**RECORDS FOR THE EXERCISE**

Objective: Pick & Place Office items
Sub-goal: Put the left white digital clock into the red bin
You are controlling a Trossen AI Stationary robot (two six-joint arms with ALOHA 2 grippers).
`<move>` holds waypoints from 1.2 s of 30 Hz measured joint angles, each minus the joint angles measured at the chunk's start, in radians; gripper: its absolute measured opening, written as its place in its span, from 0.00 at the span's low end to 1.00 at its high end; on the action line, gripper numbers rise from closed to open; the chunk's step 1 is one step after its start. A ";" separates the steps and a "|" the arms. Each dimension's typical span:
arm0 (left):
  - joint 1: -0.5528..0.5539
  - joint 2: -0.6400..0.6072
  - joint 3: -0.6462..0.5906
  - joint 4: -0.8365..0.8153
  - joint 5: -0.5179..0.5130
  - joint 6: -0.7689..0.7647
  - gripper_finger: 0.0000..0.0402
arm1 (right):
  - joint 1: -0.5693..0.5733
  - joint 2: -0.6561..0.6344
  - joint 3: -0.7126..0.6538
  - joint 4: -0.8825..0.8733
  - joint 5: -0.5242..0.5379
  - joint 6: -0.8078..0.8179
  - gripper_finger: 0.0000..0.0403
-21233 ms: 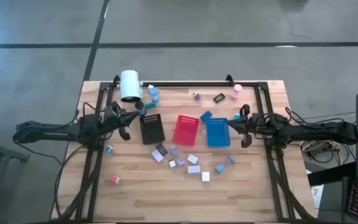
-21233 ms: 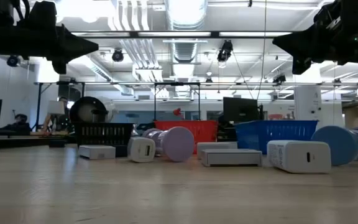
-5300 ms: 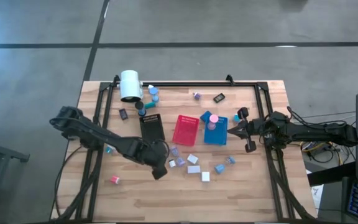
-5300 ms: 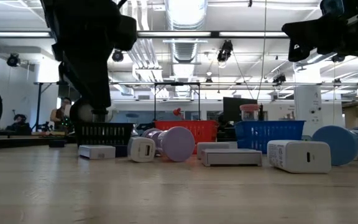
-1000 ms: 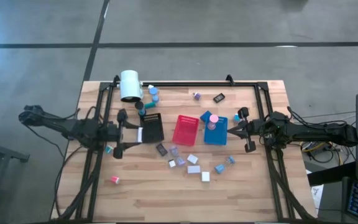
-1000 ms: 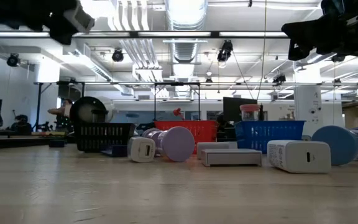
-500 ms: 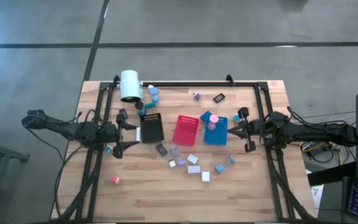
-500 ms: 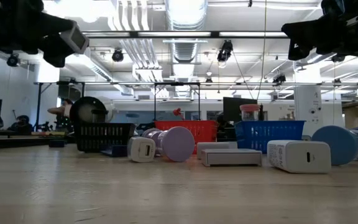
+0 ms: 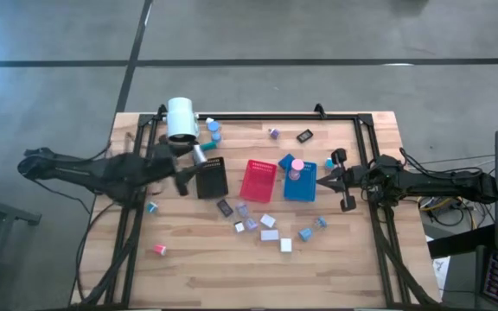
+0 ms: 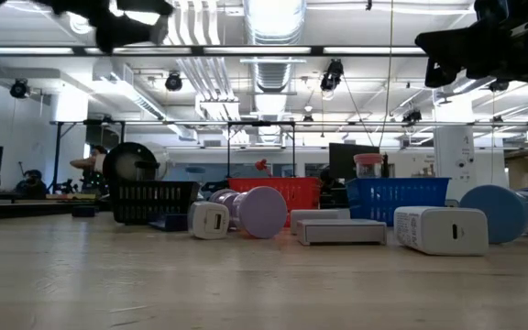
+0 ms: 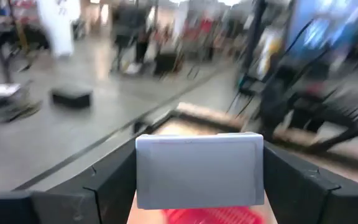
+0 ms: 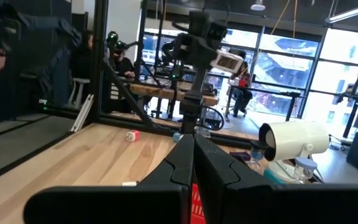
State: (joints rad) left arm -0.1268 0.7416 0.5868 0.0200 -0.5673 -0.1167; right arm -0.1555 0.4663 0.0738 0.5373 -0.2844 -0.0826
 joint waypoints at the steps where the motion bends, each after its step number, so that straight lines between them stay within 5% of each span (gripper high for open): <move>1: 0.022 0.068 0.067 -0.068 0.002 -0.006 0.72 | 0.000 0.000 0.000 0.000 0.000 0.000 0.02; 6: 0.153 0.423 0.387 -0.341 0.100 -0.019 0.72 | 0.000 0.000 0.000 0.000 0.005 0.000 0.02; 13: 0.285 0.878 0.696 -0.475 0.361 -0.019 0.72 | 0.000 0.000 0.001 -0.009 0.006 0.001 0.02; 19: 0.318 1.171 0.915 -0.645 0.409 -0.033 0.72 | 0.000 0.000 -0.007 -0.011 0.006 0.002 0.02; 26: 0.307 1.331 1.056 -0.735 0.448 -0.032 0.73 | 0.000 0.000 -0.015 -0.038 0.007 0.002 0.02; 36: 0.306 1.403 1.060 -0.727 0.457 -0.056 0.73 | 0.000 0.000 -0.016 -0.065 0.026 0.004 0.02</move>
State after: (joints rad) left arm 0.1797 2.1446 1.6465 -0.7072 -0.1106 -0.1726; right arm -0.1555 0.4664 0.0578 0.4722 -0.2584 -0.0786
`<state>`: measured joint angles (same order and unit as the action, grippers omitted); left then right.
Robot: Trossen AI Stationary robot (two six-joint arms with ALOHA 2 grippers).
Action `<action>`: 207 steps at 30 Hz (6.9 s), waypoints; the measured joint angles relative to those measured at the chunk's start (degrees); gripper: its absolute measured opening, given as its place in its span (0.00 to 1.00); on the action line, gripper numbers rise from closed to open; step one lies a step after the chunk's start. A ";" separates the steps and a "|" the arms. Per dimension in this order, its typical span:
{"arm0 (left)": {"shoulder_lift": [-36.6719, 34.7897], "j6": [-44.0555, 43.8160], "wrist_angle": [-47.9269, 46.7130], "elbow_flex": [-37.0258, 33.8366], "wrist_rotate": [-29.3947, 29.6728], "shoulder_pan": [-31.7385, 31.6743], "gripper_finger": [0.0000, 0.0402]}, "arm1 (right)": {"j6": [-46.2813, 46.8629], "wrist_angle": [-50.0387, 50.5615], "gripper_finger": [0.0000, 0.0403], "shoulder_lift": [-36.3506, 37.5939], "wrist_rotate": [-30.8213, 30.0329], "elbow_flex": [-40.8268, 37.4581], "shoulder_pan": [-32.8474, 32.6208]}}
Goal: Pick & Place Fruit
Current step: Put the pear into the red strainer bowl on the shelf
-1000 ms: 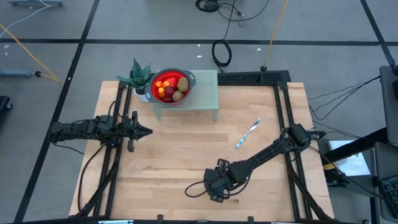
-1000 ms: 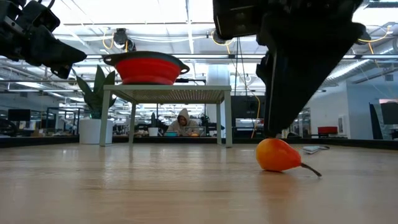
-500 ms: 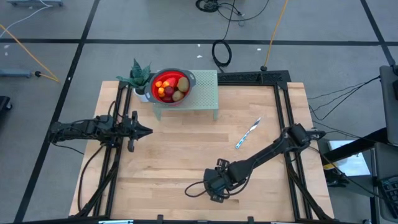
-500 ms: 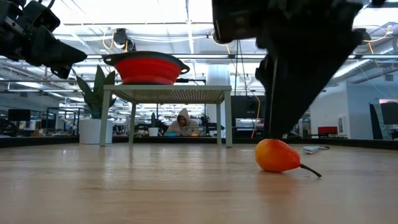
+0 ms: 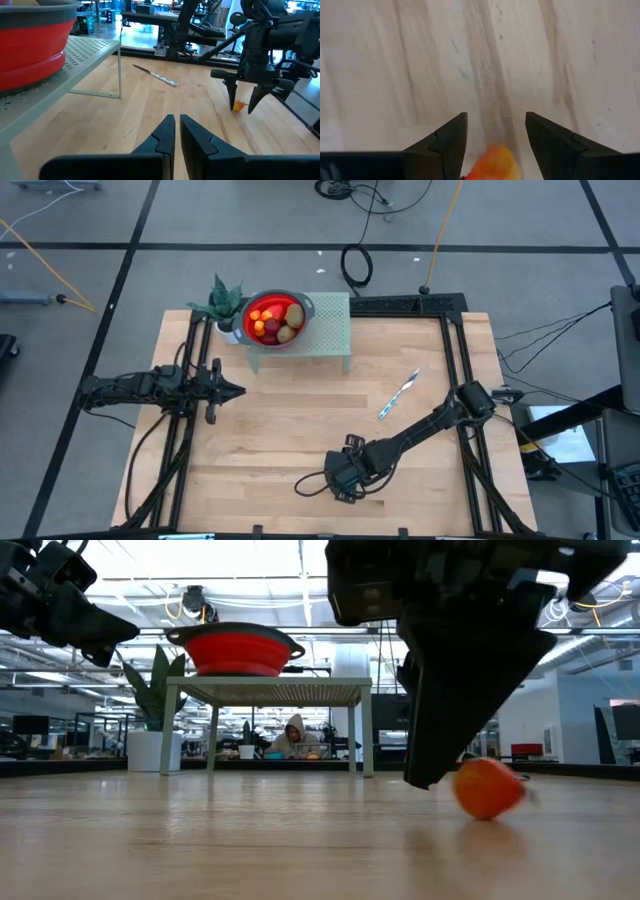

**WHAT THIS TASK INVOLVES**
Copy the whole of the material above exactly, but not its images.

**SOLUTION TO THIS TASK**
Objective: Pick & Place Office items
Sub-goal: Put the left white digital clock into the red bin
You are controlling a Trossen AI Stationary robot (two six-joint arms with ALOHA 2 grippers).
`<move>` holds waypoints from 1.2 s of 30 Hz measured joint angles, each minus the joint angles measured at the chunk's start, in radians; gripper: its absolute measured opening, written as its place in its span, from 0.00 at the span's low end to 1.00 at its high end; on the action line, gripper numbers rise from closed to open; the chunk's step 1 is one step after its start. A ";" separates the steps and a "|" the arms. Each dimension's typical span:
arm0 (left):
  - joint 1: -0.5528..0.5539
  - joint 2: -0.6400..0.6072
  - joint 3: -0.6462..0.5906
  - joint 4: -0.8365..0.8153
  - joint 5: -0.5179..0.5130
  - joint 6: -0.7689..0.7647
  - gripper_finger: 0.0000..0.0402
arm1 (right):
  - joint 1: -0.5693..0.5733
  - joint 2: -0.6561..0.6344
  - joint 3: -0.7126..0.6538
  - joint 4: -0.8825..0.8733
  - joint 5: -0.5242..0.5379
  - joint 6: -0.8078..0.8179
  - gripper_finger: 0.0000..0.0403
-21233 ms: 
-21233 ms: 
-5300 ms: 
-5300 ms: 
-1000 ms: 
-1000 ms: 
-500 ms: 
-500 ms: 
+0 ms: 
+0 ms: 
+0 ms: 
+0 ms: 
State: (joints rad) left arm -0.1268 0.7416 0.5868 0.0200 -0.5673 -0.1167; right arm -0.1555 0.4663 0.0738 0.5373 -0.2844 -0.0826
 joint waypoints at the steps where the motion bends, each after its step number, so that straight lines between them stay within 5% of each span (gripper high for open): <move>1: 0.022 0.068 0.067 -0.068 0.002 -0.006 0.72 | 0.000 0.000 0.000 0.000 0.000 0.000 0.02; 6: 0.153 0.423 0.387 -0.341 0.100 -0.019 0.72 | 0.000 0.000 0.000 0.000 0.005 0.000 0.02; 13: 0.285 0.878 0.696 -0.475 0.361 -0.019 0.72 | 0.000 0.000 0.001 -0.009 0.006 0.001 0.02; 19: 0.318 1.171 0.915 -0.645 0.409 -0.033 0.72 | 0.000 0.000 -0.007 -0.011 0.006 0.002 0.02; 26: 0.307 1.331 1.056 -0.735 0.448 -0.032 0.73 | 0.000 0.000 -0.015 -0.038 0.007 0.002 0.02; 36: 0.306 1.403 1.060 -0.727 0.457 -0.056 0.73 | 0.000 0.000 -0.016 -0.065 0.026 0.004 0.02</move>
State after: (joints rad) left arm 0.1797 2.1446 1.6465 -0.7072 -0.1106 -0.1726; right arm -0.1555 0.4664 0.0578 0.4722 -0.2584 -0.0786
`<state>`: measured joint angles (same order and unit as the action, grippers omitted); left then right.
Robot: Trossen AI Stationary robot (two six-joint arms with ALOHA 2 grippers).
Action `<action>`: 207 steps at 30 Hz (6.9 s), waypoints; the measured joint angles relative to those measured at the chunk's start (degrees); gripper: its absolute measured opening, given as its place in its span (0.00 to 1.00); on the action line, gripper numbers rise from closed to open; step one lies a step after the chunk's start. A ";" separates the steps and a "|" the arms. Per dimension in this order, its typical span:
{"arm0 (left)": {"shoulder_lift": [-36.6719, 34.7897], "j6": [-44.0555, 43.8160], "wrist_angle": [-47.9269, 46.7130], "elbow_flex": [-37.0258, 33.8366], "wrist_rotate": [-29.3947, 29.6728], "shoulder_pan": [-31.7385, 31.6743], "gripper_finger": [0.0000, 0.0402]}, "arm1 (right)": {"j6": [-46.2813, 46.8629], "wrist_angle": [-50.0387, 50.5615], "gripper_finger": [0.0000, 0.0403], "shoulder_lift": [-36.3506, 37.5939], "wrist_rotate": [-30.8213, 30.0329], "elbow_flex": [-40.8268, 37.4581], "shoulder_pan": [-32.8474, 32.6208]}}
Goal: Pick & Place Fruit
Current step: Put the pear into the red strainer bowl on the shelf
-1000 ms: 
-1000 ms: 
-500 ms: 
-500 ms: 
+0 ms: 

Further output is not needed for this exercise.